“No,” I said. “I don’t wonder. Or worry. I love you. You’re my fucking world.” I started to come undone again. “You’re my entire world. My …”
“Universe,” Kacey whispered, her fingers brushing my cheek softly. “You’re my universe. I love you, Teddy…”
She sighed then, as if content, her eyes closed. “He was right about everything,” she said. “We have so much love in us. No end to it.”
She slept then, and I held her hand as my tears fell unheeded.
Love had no end. She was infinite. She was a universe,myuniverse, and I was hers.
Love had no boundaries, no rules, no favorites.
And no limits.
CHAPTER
FORTY-EIGHT
I stared at the hospital ceiling, my room quiet but for the heart monitor they attached me to. I had forced Theo to go the cafeteria and eat something. He’d left, reluctantly, and Oscar and Dena, Beverly and Henry had taken turns visiting me, offering me sweet words and their love, but I was grateful when they left.
My lower abdomen felt heavy from the surgery; a deep ache that protested when I moved.
How can it feel so heavy when there’s nothing there?
A pall of sadness hung over me, but it was nebulous and shifting. A shred of a memory from the fog of anesthesia kept trying to find me, but every time I grasped for it, it retreated back. I wanted to remember…because it was good. It brought me a peace, even the whisper of it I managed to catch.
Jonah…
My door opened and a nurse, Carla, peeked her head in. “Are you up for one more visitor? I was going to tell her you needed to rest but she said she’s your mother.”
I stared, my fingers curling around the sheets. “My…mother?”
Carla pushed open the door. I saw the flowers first, columns of blue bonnets nestled with baby’s breath.My favorite when I was a little girl.
My mother stepped into the room, holding the bouquet. Her eyes met mine and whatever had happened between us, however many years of separation were all erased. I just wanted her.
I held my arms out to my mom, and she quickly set the flowers down while Carla softly closed the door behind her. My mom bent over me, holding me carefully.
“Oh, my sweet baby,” she whispered against my hair. “I’m sorry. I’m so sorry”
I cried against her, inhaled her. She smelled of Shalimar perfume—her favorite. My arms remember what it was like to hold her and be held by her. I was thrust back in time to other moments when I’d been a scared little girl who’d wanted nothing more than to be comforted by her mother. And she’d been there…until she wasn’t.
My mom pulled away and sat in the chair Theo had been living in for the past day and a half. She dabbed her eyes with a tissue from the box beside my bed and huffed a deep breath.
“I have so much to tell you, to explain,” she said in her feathery voice. “You deserve the truth. I wanted to tell you, so badly, when you were there in our house. I couldn’t believe you were really there. The years….” She shook her head. “Once so much time has slipped by, it becomes easier and easier to let it. But when I saw you…I felt every second of those seven years, and it nearly crushed me to know you’d felt them too. I made plans that very day to fly here, to find you. I told your father…” She swallowed hard, her eyes remembering the moment she spoke of, “I told him enough was enough. That I was going with or without him.”

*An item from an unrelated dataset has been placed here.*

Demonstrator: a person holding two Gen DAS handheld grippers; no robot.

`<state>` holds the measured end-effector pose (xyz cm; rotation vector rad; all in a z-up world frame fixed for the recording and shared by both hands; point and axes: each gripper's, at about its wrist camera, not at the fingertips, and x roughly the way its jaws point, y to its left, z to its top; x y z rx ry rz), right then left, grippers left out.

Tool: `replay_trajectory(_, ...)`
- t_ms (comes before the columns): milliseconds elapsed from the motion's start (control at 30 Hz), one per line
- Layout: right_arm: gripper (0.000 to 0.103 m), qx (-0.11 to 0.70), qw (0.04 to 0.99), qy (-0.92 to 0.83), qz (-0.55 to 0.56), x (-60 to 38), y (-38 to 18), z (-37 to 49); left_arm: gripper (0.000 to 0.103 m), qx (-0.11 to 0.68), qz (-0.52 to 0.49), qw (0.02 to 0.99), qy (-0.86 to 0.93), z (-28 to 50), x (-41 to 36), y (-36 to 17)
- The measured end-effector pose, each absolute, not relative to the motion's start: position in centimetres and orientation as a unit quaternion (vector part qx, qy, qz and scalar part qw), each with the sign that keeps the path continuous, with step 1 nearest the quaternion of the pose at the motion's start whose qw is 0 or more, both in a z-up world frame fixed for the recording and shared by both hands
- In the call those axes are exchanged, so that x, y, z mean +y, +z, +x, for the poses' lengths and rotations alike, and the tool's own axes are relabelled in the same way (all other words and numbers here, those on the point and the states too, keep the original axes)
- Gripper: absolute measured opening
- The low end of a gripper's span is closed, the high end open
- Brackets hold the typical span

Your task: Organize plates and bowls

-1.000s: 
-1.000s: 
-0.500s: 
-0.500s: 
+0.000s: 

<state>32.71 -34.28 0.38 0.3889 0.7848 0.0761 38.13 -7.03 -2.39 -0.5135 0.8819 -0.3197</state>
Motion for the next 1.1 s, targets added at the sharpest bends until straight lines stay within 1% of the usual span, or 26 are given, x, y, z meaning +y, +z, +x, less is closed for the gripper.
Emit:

Hope flared in my heart. “Is he…?”
She shook her head. “He’s walled himself so deep and so thick, I don’t know that he’ll ever find his way out. “
I nodded. “What happened to us, Mom? What happened with Dad…?”
She cast her gaze down to her hands twisting in her lap. “He never wanted children. We agreed when we got married that we wouldn’t. I was a shy young woman, and he was the first man to show me any interest or love. He was my only chance, my father kept telling me, and I knew he was right. But I loved Jim too. I did. I agreed we wouldn’t have children but deep down I wanted one. I wanted you.”
She shook her head. “But even after five empty years of marriage, I was too weak to say I’d changed my mind. I didn’t sabotage him. He thought I did, but it just happened. You happened and I was so happy.”
“He acts like he hates me,” I whispered.
Tears spilled over her eyes. “He doesn’t. I know he doesn’t. He’s afraid. He married a woman—me—whom he never had to fear would leave him, and he kept you at arm’s length your whole life, so he wouldn’t have to feel anything real. There is a piece of him that is broken, but I still have hope that it can be repaired. Some day. In the meanwhile…” She smiled at me, brushed the hair from my eyes. “You have me. I’m sorry. I hope that’s enough.”